Sedikit kabar gembira datang dari hak atas kebebasan dalam berorganisasi bagi petani yang diperkuat dengan dikabulkannya gugatan UU. No. 19 Tahun 2014 Tentang Perlindungan dan Pemberdayaan Petani oleh Mahkamah Konstitusi.  Putusan No.87/PUU-XI/2013 tersebut secara singkat mengubah frasa “hak sewa” pada pasal 59, mengakui organisasi yang didirikan oleh petani pada pasal 70 (1) dan membebaskan petani untuk berorganisasi.

“Akan tetapi pada pelaksanaannya regulasi tersebut tidak berjalan mulus sesuai harapan yang disematkan kepadanya.
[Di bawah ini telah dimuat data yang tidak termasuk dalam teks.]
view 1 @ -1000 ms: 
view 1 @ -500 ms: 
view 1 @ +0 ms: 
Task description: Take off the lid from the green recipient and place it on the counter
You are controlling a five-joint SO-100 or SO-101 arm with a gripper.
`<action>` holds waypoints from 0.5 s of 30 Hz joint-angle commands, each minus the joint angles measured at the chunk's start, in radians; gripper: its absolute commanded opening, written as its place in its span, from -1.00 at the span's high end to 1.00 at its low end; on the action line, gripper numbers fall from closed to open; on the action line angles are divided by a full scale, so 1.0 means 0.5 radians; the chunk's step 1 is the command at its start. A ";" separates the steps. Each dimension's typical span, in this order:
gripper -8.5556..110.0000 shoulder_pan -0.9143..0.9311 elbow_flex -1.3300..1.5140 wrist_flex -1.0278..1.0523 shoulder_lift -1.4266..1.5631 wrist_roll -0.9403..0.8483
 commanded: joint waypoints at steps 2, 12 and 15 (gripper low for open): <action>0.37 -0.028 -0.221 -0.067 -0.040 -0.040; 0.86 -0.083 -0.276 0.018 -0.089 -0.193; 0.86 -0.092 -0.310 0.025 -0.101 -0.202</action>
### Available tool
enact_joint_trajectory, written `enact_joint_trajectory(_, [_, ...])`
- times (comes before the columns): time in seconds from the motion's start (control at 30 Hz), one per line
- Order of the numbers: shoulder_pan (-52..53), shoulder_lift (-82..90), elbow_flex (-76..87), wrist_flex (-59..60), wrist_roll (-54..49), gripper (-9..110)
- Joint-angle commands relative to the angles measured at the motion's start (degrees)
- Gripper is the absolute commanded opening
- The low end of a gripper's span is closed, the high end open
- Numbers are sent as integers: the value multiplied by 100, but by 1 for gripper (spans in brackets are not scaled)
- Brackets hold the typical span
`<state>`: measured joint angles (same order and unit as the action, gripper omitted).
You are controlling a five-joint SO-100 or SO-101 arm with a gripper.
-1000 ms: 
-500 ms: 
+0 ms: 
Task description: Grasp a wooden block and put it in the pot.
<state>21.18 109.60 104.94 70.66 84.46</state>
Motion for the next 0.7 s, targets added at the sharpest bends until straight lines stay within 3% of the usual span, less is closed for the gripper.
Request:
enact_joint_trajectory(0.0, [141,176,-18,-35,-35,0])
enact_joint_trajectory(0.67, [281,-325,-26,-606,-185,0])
Misalnya pada kasus konflik agraria di tahun 2014, petani selalu menjadi objek dari tindak kekerasan, intimidasi dan kriminalisasi yang dilakukan oleh aparat penegak hukum maupun preman. Utamanya ancaman dilakukan agar petani tidak kembali berorganisasi dan menghimpun kekuatan. Hal tersebut jelas membatasi hak petani untuk berorganisasi,” keluh Henry.

Henry lanjut memaparkan, mengingat pelanggaran terhadap hak asasi petani di Indonesia masih terus terjadi tanpa adanya langkah yang signifikan untuk menegakan keadilan petani, SPI menekankan pentingnya pelaksanaan pembaruan agraria sejati untuk kedaulatan pangan dan pengentasan kemiskinan agar petani dapat merasakan kehidupan yang adil dan makmur. Langkah-langkah yang SPI usulkan mulai dari mempertahankan Undang-Undang No. 5 tahun 1960 tentang Peraturan Dasar Pokok-Pokok Agraria sebagai undang-undang yang sangat sentral dalam pelaksanaan Pembaruan Agraria dalam rangka mengimplementasikan konstitusi Indonesia pasal 33 UUD 1945; mengeluarkan kebijakan-kebijakan tentang pelaksanaan pembaruan agraria di Indonesia seperti dalam bentuk Peraturan Pemerintah tentang pembaruan dan lainnya yang berlandaskan pada UUPA No. 5 tahun 1960 dan UUD 1945; hingga membentuk suatu komite penyelesaian konflik agraria yang menjunjung tinggi nilai-nilai keadilan sosial bagi seluruh rakyat Indonesia dengan tujuan menyelesaikan konflik-konflik agraria yang terjadi.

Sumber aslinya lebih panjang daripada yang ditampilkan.